Sixth Summer School on Computer Vision, Graphics and Image Processing

Machine Learning Algorithms Session 2 (b)


Avisek Gupta (avisek003@gmail.com)

Electronics and Communication Sciences Unit

June 04, 2019




Supervised Learning

  • Classification: Learn to predict a class / category

  • Regression: Learn to predict a target real value


Linear Regression:

Find the line that best fits the given data

In [2]:
import numpy as np
import matplotlib.pyplot as plt


data = np.array([
    [0.20, 0.30], [0.32, 0.23], [0.39, 0.35], [0.46, 0.42], 
    [0.51, 0.39], [0.60, 0.47], [0.64, 0.51], [0.75, 0.46]
])


plt.figure()
plt.scatter(data[:,0], data[:,1], marker='o', c='C0')
plt.plot([0.1, 0.9], [0.174251 + 0.1*0.448577, 0.174251 + 0.9*0.448577], c='C1', linestyle=':', linewidth=1)
plt.show()

Linear Regression:

1. Regression Model: A straight line $y = w_0 + w_1 x $ .

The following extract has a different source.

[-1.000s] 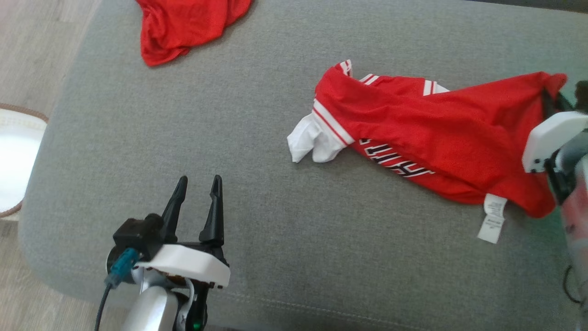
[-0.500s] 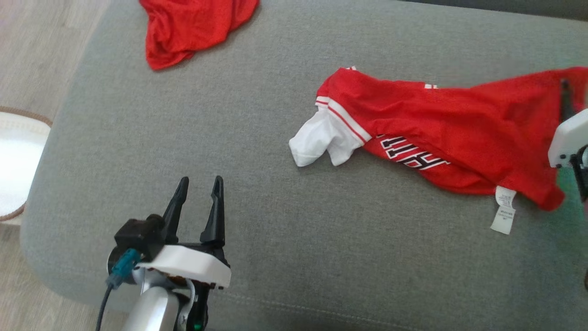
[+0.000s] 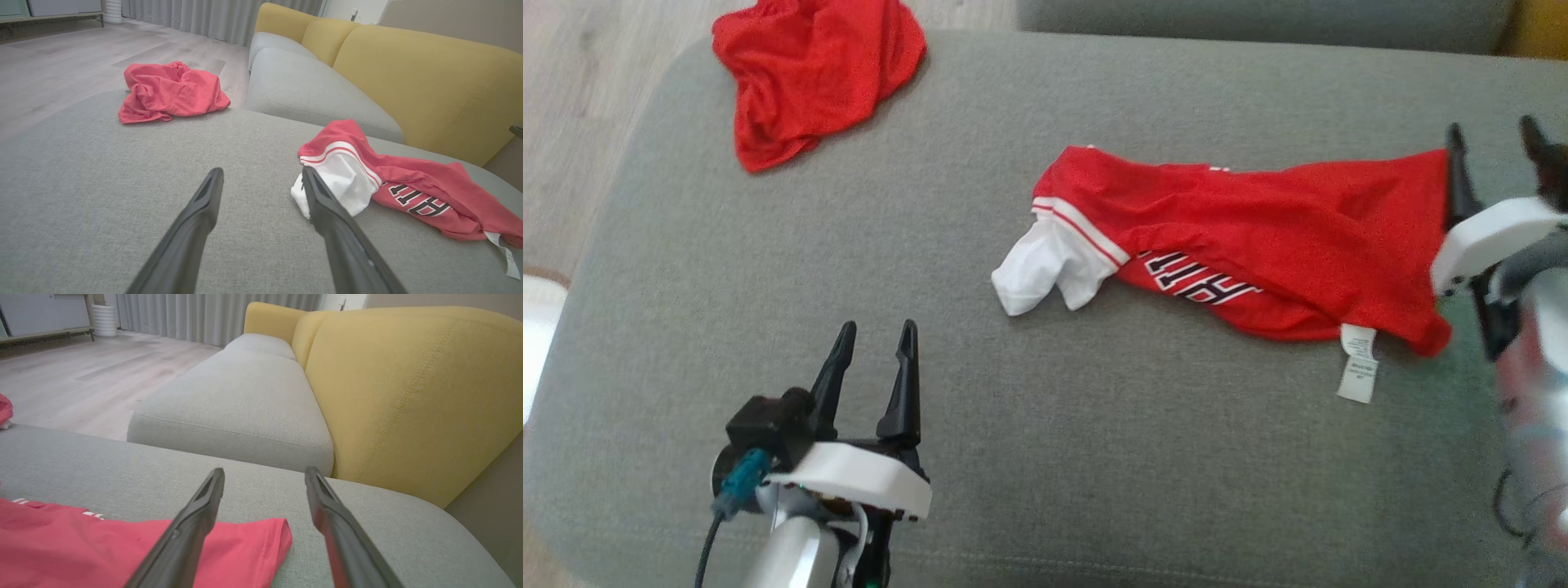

2. Learning: Given a regression model, estimate the parameters ($w_0, w_1$) of the model.

3. Cost Function:

  • Measures how "bad" the model is.

  • Used to guide the selection of better model parameters.


Example of a Cost Function:

Mean Squared Error (MSE) = $\frac{1}{n} \sum_{i=1}^{n} (y_i - (w_0 + w_1 x_i))^2$

In [3]:
import numpy as np
import matplotlib.pyplot as plt


data = np.array([
    [0.20, 0.30], [0.32, 0.23], [0.39, 0.35], [0.46, 0.42], 
    [0.51, 0.39], [0.60, 0.47], [0.64, 0.51], [0.75, 0.46]
])
x = data[:,0]
y = data[:,1]


random_w = np.random.rand(2)

mse = np.mean((y - (random_w[0] + random_w[1] * x)) ** 2)
print('MSE =', mse)


plt.figure()
plt.scatter(data[:,0], data[:,1], marker='o', c='C0')
plt.plot([0.1, 0.9], [random_w[0] + 0.1*random_w[1], random_w[0] + 0.9*random_w[1]], c='C1')
plt.show()
MSE = 0.13185507918320447

Linear Regression:

1. Regression Model: A straight line $y = w_0 + w_1 x $ .

2. Learning: Given a regression model, estimate the parameters ($w_0, w_1$) of the model.

3. Cost Function:

  • Measures how "bad" the model is.

  • Used to guide the selection of better model parameters.

4. Optimization Algorithm:

  • Estimates the model parameters by trying to reduce the cost function.

  • There can be many possible ways to optimize the same cost function.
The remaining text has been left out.